Figure 6 illustrates the original time series (in black) and the fitted model (in blue). For reference, a dotted line illustrating the simple least squares line is plotted on this figure for reference. It helps highlight the exponential shape of the trend.

Show the code 
forecast_df <- reduced_linear_lm1 |> 
  forecast(sim_ts) |> # computes the anti-log of the predicted values and returns them as .mean
  as_tibble() |> 
  dplyr::select(std_t, .mean) |> 
  rename(pred = .mean)

sim_ts |>
  left_join(forecast_df, by = "std_t") |>
  as_tsibble(index = dates) |>
  autoplot(.vars = x_t) +
  geom_smooth(method = "lm", formula = 'y ~ x', se = FALSE, color = "#E69F00", linewidth = 0.5, linetype = "dotted") +
  geom_line(aes(y = pred), color = "#56B4E9", alpha = 0.75) +
    labs(
      x = "Month",
      y = "Simulated Time Series",
      title = "Time Plot of Simulated Time Series with an Exponential Trend",
      subtitle = "Predicted values based on the full cubic model are given in blue"
    ) +
    theme_minimal() +
    theme(
      plot.title = element_text(hjust = 0.5),
      plot.subtitle = element_text(hjust = 0.5)
    )
Figure 6: Time plot of the time series and the fitted linear regression model
Comparison of the Fitted Coefficients to the Simulation Parameters

Comparison of Model Coefficients

Note that the mean of the \(x_t\) values is \(\bar x_t = 18.699\), and the standard deviation is \(s_t = 8.691\).
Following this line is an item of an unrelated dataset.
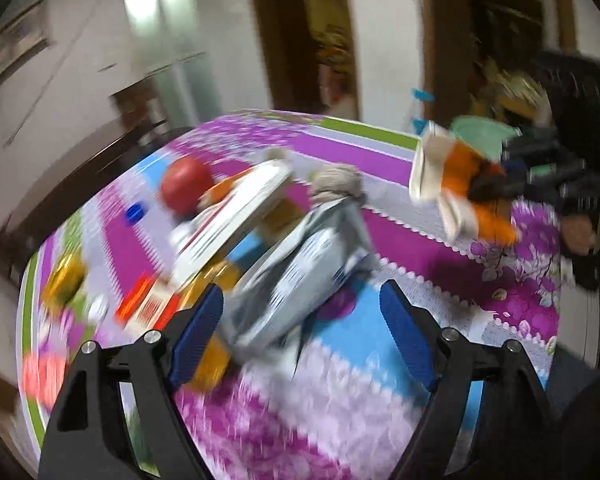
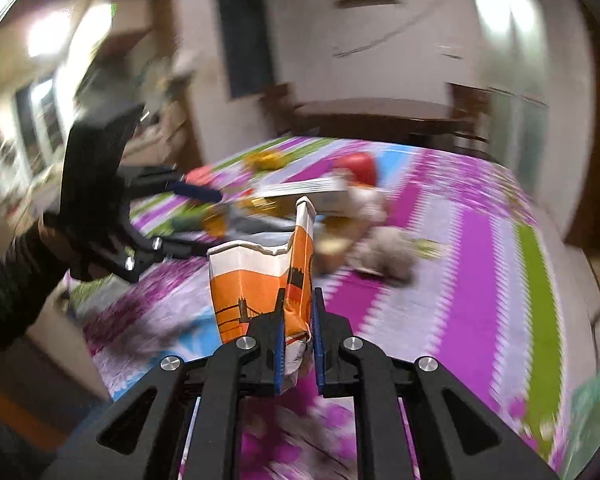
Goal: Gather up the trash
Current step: 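Grasp the orange-white paper cup with the right tool while the left tool grasps the silver wrapper, then carry both items to the green basin and open both tools to drop them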
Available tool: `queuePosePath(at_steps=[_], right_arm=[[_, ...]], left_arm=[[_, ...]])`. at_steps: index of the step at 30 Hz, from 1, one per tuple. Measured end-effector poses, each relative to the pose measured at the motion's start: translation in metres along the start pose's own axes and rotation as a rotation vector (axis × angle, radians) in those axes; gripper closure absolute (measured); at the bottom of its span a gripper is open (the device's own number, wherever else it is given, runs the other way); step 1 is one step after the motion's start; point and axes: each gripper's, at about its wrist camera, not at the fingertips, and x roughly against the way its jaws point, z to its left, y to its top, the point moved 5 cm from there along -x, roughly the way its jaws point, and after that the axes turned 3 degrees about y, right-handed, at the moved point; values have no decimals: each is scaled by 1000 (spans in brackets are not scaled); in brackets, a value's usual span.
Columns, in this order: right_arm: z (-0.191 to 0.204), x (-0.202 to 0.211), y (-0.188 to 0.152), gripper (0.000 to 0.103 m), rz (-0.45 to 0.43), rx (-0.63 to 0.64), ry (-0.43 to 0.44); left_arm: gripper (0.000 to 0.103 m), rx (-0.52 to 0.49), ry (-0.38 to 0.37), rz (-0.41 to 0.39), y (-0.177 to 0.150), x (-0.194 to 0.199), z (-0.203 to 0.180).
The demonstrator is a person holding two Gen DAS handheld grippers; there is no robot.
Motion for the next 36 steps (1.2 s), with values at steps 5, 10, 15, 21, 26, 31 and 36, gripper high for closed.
queuePosePath(at_steps=[5, 10, 15, 21, 26, 31, 36], right_arm=[[-21, 19, -12, 91, -34, -88, -8], [-23, 21, -15, 91, -65, -104, -46], [-16, 32, -11, 91, -142, -73, -186], [-5, 53, 6, 91, -290, -47, -374], [25, 57, 27, 91, -334, 32, -446], [50, 59, 37, 91, -350, 55, -450], [67, 72, 38, 91, -368, 67, -442]], left_arm=[[26, -113, 17, 111, 8, -44, -5], [51, -119, 39, 144, 6, -57, -9], [58, 14, 44, 67, 8, -36, -11], [56, 336, 275, -189, 25, 38, -12], [54, 438, 463, -311, 26, 78, -43], [54, 549, 560, -379, 19, 100, -49], [54, 571, 621, -418, 13, 122, -54]])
The fitted model is: \[\begin{align*} \hat x_t &= e^{ 2.819 + 0.475 ~ \left( \frac{t - 18.699}{8.691} \right) + 0.032 ~ \sin \left( \frac{2 \pi \cdot 1 t }{ 12 } \right) + 0.039 ~ \cos \left( \frac{2 \pi \cdot 1 t }{ 12 } \right) + 0.049 ~ \sin \left( \frac{2 \pi \cdot 2 t }{ 12 } \right) + 0.03 ~ \cos \left( \frac{2 \pi \cdot 2 t }{ 12 } \right) + 0.011 ~ \sin \left( \frac{2 \pi \cdot 3 t }{ 12 } \right) + 0.008 ~ \cos \left( \frac{2 \pi \cdot 3 t }{ 12 } \right) } \\ &= e^{ 2.819 + 0.475 ~ \left( \frac{t}{8.691} \right) - 0.475 ~ \left( \frac{18.699}{8.691} \right) + 0.032 ~ \sin \left( \frac{2 \pi \cdot 1 t }{ 12 } \right) + 0.039 ~ \cos \left( \frac{2 \pi \cdot 1 t }{ 12 } \right) + 0.049 ~ \sin \left( \frac{2 \pi \cdot 2 t }{ 12 } \right) + 0.03 ~ \cos \left( \frac{2 \pi \cdot 2 t }{ 12 } \right) + 0.011 ~ \sin \left( \frac{2 \pi \cdot 3 t }{ 12 } \right) + 0.008 ~ \cos \left( \frac{2 \pi \cdot 3 t }{ 12 } \right) } \\ &= e^{ 2.819 + 0.055 ~ t - 1.021 + 0.032 ~ \sin \left( \frac{2 \pi \cdot 1 t }{ 12 } \right) + 0.039 ~ \cos \left( \frac{2 \pi \cdot 1 t }{ 12 } \right) + 0.049 ~ \sin \left( \frac{2 \pi \cdot 2 t }{ 12 } \right) + 0.03 ~ \cos \left( \frac{2 \pi \cdot 2 t }{ 12 } \right) + 0.011 ~ \sin \left( \frac{2 \pi \cdot 3 t }{ 12 } \right) + 0.008 ~ \cos \left( \frac{2 \pi \cdot 3 t }{ 12 } \right) } \\ &= e^{ 1.797 + 0.055 ~ t + 0.032 ~ \sin \left( \frac{2 \pi \cdot 1 t }{ 12 } \right) + 0.039 ~ \cos \left( \frac{2 \pi \cdot 1 t }{ 12 } \right) + 0.049 ~ \sin \left( \frac{2 \pi \cdot 2 t }{ 12 } \right) + 0.03 ~ \cos \left( \frac{2 \pi \cdot 2 t }{ 12 } \right) + 0.011 ~ \sin \left( \frac{2 \pi \cdot 3 t }{ 12 } \right) + 0.008 ~ \cos \left( \frac{2 \pi \cdot 3 t }{ 12 } \right) } \end{align*}\]

Notice how well this matches the original model used to simulate the data.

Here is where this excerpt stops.